A man was driving his car in a straight line at 78 kilometers per hour when he pressed the brakes. If the car’s velocity decreased at a constant rate until it stopped completely over a period of 15 seconds, determine the stopping distance of the car.
In this question, we will begin by modeling the situation. We are told that the car is initially traveling at 78 kilometers per hour. After pressing the brakes, the car comes to a complete stop. We are told that this takes a period of 15 seconds and to try and to calculate the stopping distance. We can answer the question using the equations of motion or SUVAT equations, where 𝑠 is the displacement. 𝑢 and 𝑣 are the initial and final velocities. 𝑎 is the acceleration. And 𝑡 is the time. The standard units for these are meters, meters per second, meters per second, meters per second squared, and seconds, respectively.
Recalling that there are 1000 meters in one kilometer and 3600 seconds in one hour, our first step is to convert 78 kilometers per hour to meters per second. We can do this by multiplying 78 by 1000 over 3600. This is equal to 65 over three. The initial velocity of the car is therefore equal to 65 over three meters per second. And the final velocity is zero meters per second. We now have values in standard units for the initial and final velocities together with the time. We need to calculate the displacement, which we will call 𝑥 meters.

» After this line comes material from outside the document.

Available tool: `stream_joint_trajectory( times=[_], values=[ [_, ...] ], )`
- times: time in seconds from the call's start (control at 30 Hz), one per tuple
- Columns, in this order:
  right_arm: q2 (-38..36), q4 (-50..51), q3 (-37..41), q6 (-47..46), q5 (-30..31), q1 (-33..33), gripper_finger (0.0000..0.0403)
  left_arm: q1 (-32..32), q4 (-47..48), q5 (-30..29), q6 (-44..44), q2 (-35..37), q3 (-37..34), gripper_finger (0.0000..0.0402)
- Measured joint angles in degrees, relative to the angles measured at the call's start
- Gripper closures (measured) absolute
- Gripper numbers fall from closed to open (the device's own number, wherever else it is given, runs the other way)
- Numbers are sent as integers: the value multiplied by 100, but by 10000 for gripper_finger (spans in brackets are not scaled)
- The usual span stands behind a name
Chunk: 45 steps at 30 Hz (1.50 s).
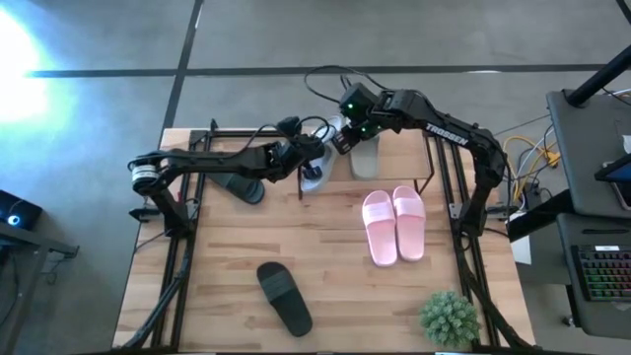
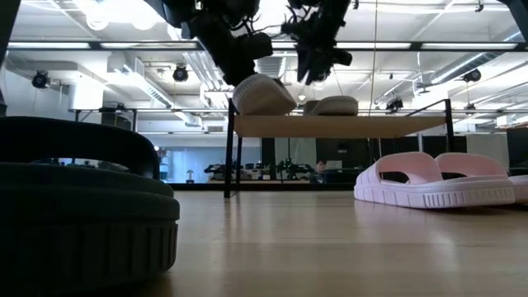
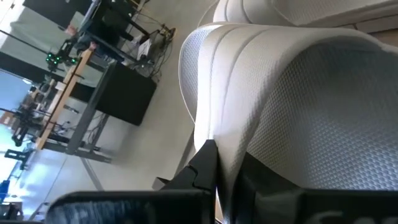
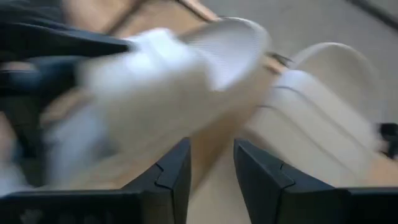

One of the equations of motion states that 𝑠 is equal to 𝑢 plus 𝑣 divided by two multiplied by 𝑡. Substituting in our values, we have 𝑥 is equal to 65 over three plus zero all divided by two multiplied by 15. This simplifies to 65 over six multiplied by 15, which in turn is equal to 325 over two, or 162.5. We can therefore conclude that the stopping distance of the car is 162.5 meters.